**PROMPT:** Could you copy exactly the lines below from the one with "An annotation job" to the one with "black cap -> outline each instance", inclusive, leaving out any pictures?

• • • • •

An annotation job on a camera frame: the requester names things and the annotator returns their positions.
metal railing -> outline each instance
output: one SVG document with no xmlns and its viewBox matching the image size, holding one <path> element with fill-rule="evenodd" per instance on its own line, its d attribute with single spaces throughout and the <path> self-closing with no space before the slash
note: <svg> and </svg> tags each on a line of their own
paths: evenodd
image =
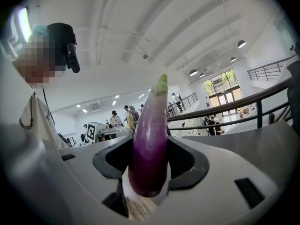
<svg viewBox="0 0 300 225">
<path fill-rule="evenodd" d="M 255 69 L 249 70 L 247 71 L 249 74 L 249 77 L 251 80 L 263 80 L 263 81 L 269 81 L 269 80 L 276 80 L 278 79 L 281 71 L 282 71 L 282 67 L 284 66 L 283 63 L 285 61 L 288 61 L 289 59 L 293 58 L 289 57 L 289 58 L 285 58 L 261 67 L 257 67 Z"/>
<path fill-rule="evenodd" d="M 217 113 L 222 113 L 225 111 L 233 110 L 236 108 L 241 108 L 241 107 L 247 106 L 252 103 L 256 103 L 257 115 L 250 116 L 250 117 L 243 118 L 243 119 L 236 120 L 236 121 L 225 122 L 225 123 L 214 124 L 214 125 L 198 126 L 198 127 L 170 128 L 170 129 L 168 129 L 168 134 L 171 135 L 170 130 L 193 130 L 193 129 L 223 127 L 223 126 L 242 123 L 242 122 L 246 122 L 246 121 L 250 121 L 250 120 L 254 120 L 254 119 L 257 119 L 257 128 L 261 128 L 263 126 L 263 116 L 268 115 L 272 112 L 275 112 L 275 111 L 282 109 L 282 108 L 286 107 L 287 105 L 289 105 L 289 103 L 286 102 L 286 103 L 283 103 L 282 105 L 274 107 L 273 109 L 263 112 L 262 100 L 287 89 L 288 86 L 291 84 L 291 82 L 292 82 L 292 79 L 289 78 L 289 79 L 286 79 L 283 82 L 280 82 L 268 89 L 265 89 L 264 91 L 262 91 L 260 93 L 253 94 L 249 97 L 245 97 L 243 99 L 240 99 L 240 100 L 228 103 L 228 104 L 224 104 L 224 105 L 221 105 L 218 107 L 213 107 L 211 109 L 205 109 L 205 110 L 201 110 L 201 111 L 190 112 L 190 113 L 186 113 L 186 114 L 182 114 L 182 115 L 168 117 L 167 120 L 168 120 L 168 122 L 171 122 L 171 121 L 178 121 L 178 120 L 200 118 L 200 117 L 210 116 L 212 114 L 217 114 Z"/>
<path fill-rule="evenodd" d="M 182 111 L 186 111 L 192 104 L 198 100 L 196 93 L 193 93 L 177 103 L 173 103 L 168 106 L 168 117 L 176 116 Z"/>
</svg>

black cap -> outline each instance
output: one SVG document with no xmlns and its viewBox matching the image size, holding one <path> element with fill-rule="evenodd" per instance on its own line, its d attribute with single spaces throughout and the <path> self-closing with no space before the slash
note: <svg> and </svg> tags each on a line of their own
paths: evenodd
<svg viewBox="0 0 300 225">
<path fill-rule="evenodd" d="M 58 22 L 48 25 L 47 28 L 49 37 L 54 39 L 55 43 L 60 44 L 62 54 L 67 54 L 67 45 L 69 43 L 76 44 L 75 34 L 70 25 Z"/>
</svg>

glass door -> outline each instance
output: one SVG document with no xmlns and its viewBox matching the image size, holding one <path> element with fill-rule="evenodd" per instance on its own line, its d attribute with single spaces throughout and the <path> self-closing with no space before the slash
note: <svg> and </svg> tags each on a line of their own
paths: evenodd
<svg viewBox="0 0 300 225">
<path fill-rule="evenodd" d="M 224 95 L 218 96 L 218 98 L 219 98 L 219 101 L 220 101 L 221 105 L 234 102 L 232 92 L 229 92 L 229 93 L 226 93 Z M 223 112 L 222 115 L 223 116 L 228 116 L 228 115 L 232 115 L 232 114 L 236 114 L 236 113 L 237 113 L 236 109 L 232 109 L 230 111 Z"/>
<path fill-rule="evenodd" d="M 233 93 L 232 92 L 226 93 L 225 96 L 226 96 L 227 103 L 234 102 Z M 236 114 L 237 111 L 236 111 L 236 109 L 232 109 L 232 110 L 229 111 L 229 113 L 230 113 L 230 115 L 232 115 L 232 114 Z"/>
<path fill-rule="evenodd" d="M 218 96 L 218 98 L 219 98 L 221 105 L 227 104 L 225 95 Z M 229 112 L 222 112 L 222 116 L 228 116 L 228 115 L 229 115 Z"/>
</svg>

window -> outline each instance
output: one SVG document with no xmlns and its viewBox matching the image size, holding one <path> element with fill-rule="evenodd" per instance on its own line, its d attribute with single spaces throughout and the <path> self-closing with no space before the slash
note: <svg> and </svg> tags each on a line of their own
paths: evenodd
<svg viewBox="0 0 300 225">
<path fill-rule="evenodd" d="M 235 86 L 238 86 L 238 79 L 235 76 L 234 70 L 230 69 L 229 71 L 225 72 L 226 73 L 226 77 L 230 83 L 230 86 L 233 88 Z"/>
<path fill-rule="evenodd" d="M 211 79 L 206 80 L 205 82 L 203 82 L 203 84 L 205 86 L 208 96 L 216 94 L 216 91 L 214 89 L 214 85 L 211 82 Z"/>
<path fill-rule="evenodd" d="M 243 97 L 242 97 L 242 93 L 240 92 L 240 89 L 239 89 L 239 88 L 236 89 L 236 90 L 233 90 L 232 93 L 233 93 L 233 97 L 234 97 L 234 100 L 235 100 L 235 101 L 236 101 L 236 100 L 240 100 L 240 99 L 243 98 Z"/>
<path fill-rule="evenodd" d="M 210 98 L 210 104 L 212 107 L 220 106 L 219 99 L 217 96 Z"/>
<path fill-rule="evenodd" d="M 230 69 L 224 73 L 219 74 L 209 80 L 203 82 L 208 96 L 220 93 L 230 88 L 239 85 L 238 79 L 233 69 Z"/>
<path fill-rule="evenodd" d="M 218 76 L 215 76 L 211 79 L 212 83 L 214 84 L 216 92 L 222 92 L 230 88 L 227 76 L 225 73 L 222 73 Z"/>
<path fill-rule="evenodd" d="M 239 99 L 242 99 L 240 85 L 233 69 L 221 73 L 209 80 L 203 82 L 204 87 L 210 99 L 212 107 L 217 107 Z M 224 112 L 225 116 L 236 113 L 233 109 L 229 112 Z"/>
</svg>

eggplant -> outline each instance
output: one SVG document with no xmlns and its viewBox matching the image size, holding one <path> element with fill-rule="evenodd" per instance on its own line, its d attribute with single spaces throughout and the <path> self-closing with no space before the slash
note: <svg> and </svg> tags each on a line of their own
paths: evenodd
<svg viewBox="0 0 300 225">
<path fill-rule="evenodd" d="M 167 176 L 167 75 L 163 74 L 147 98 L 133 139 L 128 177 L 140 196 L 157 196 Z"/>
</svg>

• • • • •

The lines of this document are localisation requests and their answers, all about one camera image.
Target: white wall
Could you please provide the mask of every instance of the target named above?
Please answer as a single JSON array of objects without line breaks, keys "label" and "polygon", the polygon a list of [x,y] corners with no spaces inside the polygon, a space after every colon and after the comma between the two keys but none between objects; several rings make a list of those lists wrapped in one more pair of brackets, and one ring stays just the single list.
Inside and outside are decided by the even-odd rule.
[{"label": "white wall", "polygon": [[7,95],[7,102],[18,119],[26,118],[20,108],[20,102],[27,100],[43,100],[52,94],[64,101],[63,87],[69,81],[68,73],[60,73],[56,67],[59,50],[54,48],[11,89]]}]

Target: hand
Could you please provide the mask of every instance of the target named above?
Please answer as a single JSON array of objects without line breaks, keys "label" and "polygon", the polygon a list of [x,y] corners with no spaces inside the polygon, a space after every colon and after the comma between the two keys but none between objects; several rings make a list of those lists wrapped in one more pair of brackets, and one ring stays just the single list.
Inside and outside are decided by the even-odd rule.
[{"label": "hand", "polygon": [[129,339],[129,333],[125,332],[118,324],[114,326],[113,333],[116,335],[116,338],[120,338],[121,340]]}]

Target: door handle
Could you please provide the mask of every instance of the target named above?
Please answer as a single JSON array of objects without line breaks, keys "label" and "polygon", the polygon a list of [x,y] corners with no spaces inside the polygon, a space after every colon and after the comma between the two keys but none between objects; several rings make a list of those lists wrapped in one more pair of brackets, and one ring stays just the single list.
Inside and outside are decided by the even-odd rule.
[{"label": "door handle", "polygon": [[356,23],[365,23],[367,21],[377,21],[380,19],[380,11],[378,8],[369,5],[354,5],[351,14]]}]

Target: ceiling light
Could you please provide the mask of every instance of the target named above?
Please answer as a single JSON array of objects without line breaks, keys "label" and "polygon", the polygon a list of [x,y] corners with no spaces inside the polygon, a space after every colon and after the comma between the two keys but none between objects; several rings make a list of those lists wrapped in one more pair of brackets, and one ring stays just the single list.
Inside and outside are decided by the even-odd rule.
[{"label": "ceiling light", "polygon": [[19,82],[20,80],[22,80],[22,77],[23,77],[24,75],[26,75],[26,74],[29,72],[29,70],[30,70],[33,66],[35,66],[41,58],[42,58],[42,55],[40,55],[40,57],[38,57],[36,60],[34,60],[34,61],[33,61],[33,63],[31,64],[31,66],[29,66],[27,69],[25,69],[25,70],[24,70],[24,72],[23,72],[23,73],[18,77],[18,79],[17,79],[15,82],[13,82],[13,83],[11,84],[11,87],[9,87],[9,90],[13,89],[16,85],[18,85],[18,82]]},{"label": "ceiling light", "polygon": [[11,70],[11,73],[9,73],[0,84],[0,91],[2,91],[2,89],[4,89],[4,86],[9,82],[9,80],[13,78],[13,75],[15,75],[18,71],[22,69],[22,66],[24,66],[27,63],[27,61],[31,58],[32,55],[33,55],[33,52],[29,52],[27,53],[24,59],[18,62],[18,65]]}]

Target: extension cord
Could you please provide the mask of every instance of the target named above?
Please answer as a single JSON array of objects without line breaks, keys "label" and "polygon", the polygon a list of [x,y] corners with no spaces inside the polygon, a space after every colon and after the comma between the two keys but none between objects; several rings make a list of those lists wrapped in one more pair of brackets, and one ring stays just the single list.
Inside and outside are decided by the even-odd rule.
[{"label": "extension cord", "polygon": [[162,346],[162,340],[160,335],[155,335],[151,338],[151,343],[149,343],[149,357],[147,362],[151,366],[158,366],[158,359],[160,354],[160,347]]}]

• • • • •

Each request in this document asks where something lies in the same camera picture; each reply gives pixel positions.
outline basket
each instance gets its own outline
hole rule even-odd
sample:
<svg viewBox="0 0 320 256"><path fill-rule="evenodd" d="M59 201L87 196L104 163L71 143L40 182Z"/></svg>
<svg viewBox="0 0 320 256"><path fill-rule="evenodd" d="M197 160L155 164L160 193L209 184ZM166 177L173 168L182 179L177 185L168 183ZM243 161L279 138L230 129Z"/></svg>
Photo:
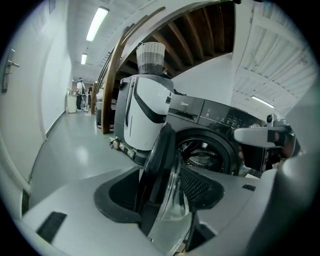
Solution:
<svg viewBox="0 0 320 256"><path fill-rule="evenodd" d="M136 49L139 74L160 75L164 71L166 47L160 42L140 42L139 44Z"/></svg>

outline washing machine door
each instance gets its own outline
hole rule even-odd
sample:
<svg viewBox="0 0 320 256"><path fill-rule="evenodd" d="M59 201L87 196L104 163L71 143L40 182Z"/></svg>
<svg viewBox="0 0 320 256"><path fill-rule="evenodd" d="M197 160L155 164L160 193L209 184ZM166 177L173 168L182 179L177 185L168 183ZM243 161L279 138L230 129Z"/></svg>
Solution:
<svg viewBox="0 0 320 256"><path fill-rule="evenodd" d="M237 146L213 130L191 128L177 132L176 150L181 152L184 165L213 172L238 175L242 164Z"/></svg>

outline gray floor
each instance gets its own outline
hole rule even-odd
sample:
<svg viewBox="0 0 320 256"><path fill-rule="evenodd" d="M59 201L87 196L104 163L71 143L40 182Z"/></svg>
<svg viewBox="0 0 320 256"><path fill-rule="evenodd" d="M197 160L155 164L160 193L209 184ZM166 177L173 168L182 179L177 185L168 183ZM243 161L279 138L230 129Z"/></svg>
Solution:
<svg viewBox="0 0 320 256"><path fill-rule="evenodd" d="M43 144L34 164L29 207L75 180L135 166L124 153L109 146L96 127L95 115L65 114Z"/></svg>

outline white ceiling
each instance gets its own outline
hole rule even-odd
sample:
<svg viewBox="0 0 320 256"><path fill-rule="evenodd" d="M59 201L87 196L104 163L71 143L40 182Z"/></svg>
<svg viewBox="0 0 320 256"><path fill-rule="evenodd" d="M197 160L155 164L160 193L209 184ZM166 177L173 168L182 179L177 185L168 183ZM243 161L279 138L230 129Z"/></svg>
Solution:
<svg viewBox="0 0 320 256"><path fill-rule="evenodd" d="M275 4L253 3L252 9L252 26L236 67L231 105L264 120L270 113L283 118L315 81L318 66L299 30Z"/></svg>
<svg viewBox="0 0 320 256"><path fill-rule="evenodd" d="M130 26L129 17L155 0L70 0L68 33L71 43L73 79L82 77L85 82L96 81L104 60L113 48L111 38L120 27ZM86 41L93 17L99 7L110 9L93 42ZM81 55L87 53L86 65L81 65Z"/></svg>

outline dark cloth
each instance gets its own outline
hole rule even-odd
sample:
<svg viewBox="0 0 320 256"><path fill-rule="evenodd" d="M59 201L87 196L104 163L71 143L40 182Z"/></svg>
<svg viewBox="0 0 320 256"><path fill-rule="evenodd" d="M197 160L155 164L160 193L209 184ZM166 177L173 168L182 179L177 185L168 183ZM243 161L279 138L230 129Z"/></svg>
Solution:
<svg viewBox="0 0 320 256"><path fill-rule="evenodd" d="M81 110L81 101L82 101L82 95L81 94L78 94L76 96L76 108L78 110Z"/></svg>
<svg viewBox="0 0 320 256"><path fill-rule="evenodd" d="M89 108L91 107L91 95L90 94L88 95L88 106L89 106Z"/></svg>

• • • • •

**EXERCISE OUTPUT:**
An annotation job on a camera frame: the requester names things and the annotator returns their positions.
metal railing -> outline each instance
output: one SVG document with no xmlns and its viewBox matching the image size, holding one <path> element with fill-rule="evenodd" per instance on its own line, its d attribute with single spaces throughout and the <path> self-closing with no space before the slash
note: <svg> and </svg> tags each on a line of their own
paths: evenodd
image =
<svg viewBox="0 0 300 225">
<path fill-rule="evenodd" d="M 255 69 L 249 70 L 247 71 L 249 74 L 249 77 L 251 80 L 263 80 L 263 81 L 269 81 L 269 80 L 276 80 L 278 79 L 281 71 L 282 71 L 282 67 L 284 66 L 283 63 L 285 61 L 288 61 L 289 59 L 293 58 L 289 57 L 289 58 L 285 58 L 261 67 L 257 67 Z"/>
<path fill-rule="evenodd" d="M 217 113 L 222 113 L 225 111 L 233 110 L 236 108 L 241 108 L 241 107 L 247 106 L 252 103 L 256 103 L 257 115 L 250 116 L 250 117 L 243 118 L 243 119 L 236 120 L 236 121 L 225 122 L 225 123 L 214 124 L 214 125 L 198 126 L 198 127 L 170 128 L 170 129 L 168 129 L 168 134 L 171 135 L 170 130 L 193 130 L 193 129 L 223 127 L 223 126 L 242 123 L 242 122 L 246 122 L 246 121 L 250 121 L 250 120 L 254 120 L 254 119 L 257 119 L 257 128 L 261 128 L 263 126 L 263 116 L 268 115 L 272 112 L 275 112 L 275 111 L 282 109 L 282 108 L 286 107 L 287 105 L 289 105 L 289 103 L 286 102 L 286 103 L 283 103 L 282 105 L 274 107 L 273 109 L 263 112 L 262 100 L 287 89 L 288 86 L 291 84 L 291 82 L 292 82 L 292 79 L 289 78 L 289 79 L 286 79 L 283 82 L 280 82 L 268 89 L 265 89 L 264 91 L 262 91 L 260 93 L 253 94 L 249 97 L 245 97 L 243 99 L 240 99 L 240 100 L 228 103 L 228 104 L 224 104 L 224 105 L 221 105 L 218 107 L 213 107 L 211 109 L 205 109 L 205 110 L 201 110 L 201 111 L 190 112 L 190 113 L 186 113 L 186 114 L 182 114 L 182 115 L 168 117 L 167 120 L 168 120 L 168 122 L 171 122 L 171 121 L 178 121 L 178 120 L 200 118 L 200 117 L 210 116 L 212 114 L 217 114 Z"/>
<path fill-rule="evenodd" d="M 182 111 L 186 111 L 192 104 L 198 100 L 196 93 L 193 93 L 177 103 L 173 103 L 168 106 L 168 117 L 176 116 Z"/>
</svg>

black cap -> outline each instance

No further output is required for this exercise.